As somebody once said, the world in which we live is so complex that it is impossible to know everything there is to know and to understand why certain things are the way they are. This complexity has only become more apparent the more we have learned about our environment and the ways in which we can manipulate it for our own benefit, and about our existence as a species. Previously, ignorance had us blissfully unaware of the vast potential of possibilities that lay before us whilst we foraged through the forests looking for our next meal. Naturally, as science has quickly become our go-to tool for making sense of the world in which we live, the number of fields of study undertaken by humans has exploded, making specialisation the only real feasible way to dive deep into a given problem. The problem with specialisation however is that the deeper we go, the more siloed our research becomes. Oftentimes, we may end up making a discovery that may be crucial to research in another field, but it doesn't get noticed until that information is published - and even then it still depends on people making the necessary connections to find utility in other people's work.
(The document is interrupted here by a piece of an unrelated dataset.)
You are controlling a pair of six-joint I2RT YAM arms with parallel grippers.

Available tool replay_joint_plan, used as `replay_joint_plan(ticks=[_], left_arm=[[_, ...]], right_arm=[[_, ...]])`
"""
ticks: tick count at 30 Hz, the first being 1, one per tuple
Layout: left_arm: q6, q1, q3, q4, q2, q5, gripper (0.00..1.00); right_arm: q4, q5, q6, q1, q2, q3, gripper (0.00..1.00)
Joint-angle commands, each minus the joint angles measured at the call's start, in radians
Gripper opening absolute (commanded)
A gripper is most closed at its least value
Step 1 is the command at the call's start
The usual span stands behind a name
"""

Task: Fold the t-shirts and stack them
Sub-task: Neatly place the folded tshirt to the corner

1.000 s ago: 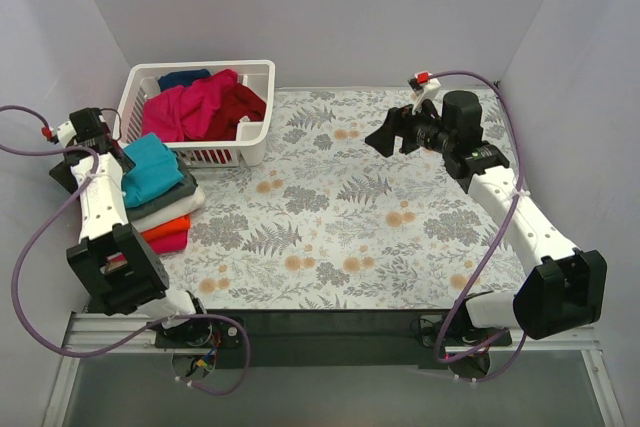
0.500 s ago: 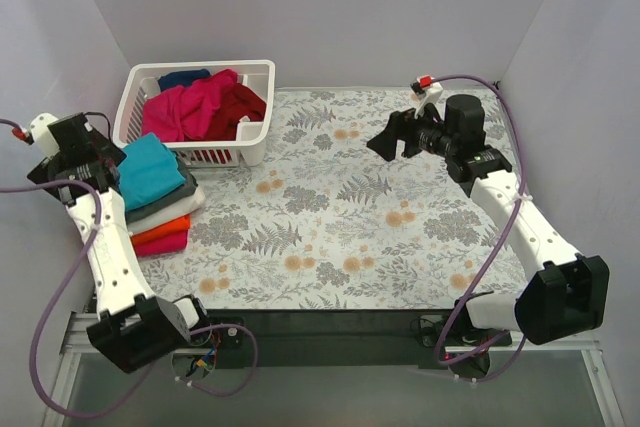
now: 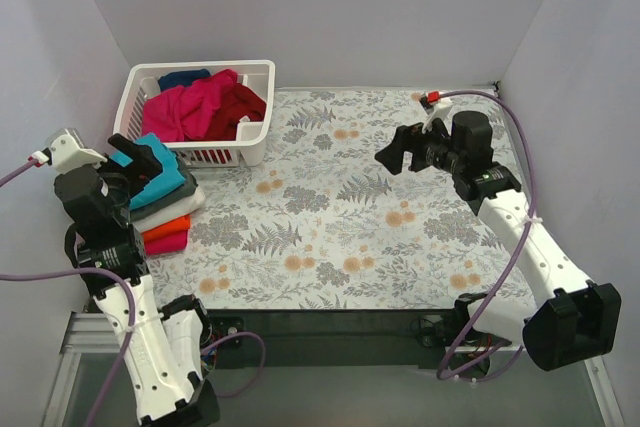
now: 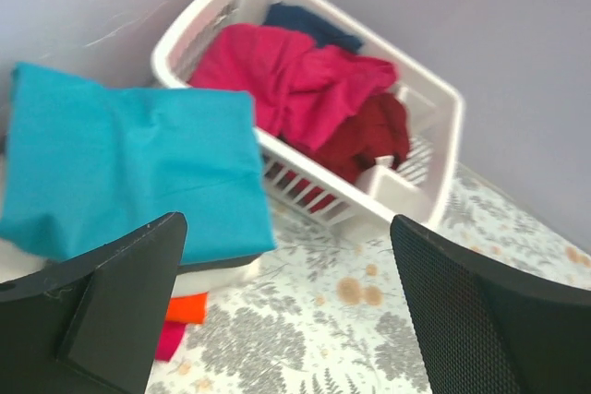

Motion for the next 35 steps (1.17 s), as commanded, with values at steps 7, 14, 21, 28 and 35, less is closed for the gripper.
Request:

I have found the study of the mind and ultimately of intelligence, to be such a diverse field of research that it intuitively feels as though to truly understand the inner workings of the human brain and to replicate it, we need to specialise in a myriad of different subjects, from neuroscience to computer science, from biomechanics to psychology, from physics to information theory, you get the idea...
As a designer, I have started with little knowledge in most of the aforementioned fields of study, but what I do have, which I believe may be useful, is a different perspective and collection of skillsets. That’s wishful thinking, sure, but we designers are generally an optimistic / arrogant / inventive / obnoxious bunch.
I have intentionally spent my design career by not specialising in any one thing and have always considered myself to be more of a generalist. By wielding a wide range of skills, I have been able to take on a much more diverse range of projects and ultimately bring in knowledge from completely unexpected areas.
Through this project, I hope to make sense of some difficult to understand theories within the realm of AI research, whilst attempting to connect some of the dots along the way that may bring about new insights into the development of an artificial mind.
I will attempt to visualise concepts in an interactive way (where possible) to help clarify my ideas. If you haven't already noticed, all words in blue / rgb(33, 150, 243) / #2196F3 are interactive in some way, so keep an eye out for them, otherwise you'll probably miss some of my more nuanced / silly / pointless stuff.
These posts are also best viewed in the Chrome browser - Safari and Firefox users, you have been warned! And I would assume anyone reading this hasn’t opened Internet Explorer in at least a decade.
I am by no means an expert in any of these fields and accept that my knowledge and understanding may be severely lacking in some areas. If you haven’t yet figured, I’m joking half the time and the other half I’m pretending to know what I’m talking about - I believe that covers my ass. Now let’s go do some semi-pseudo-science!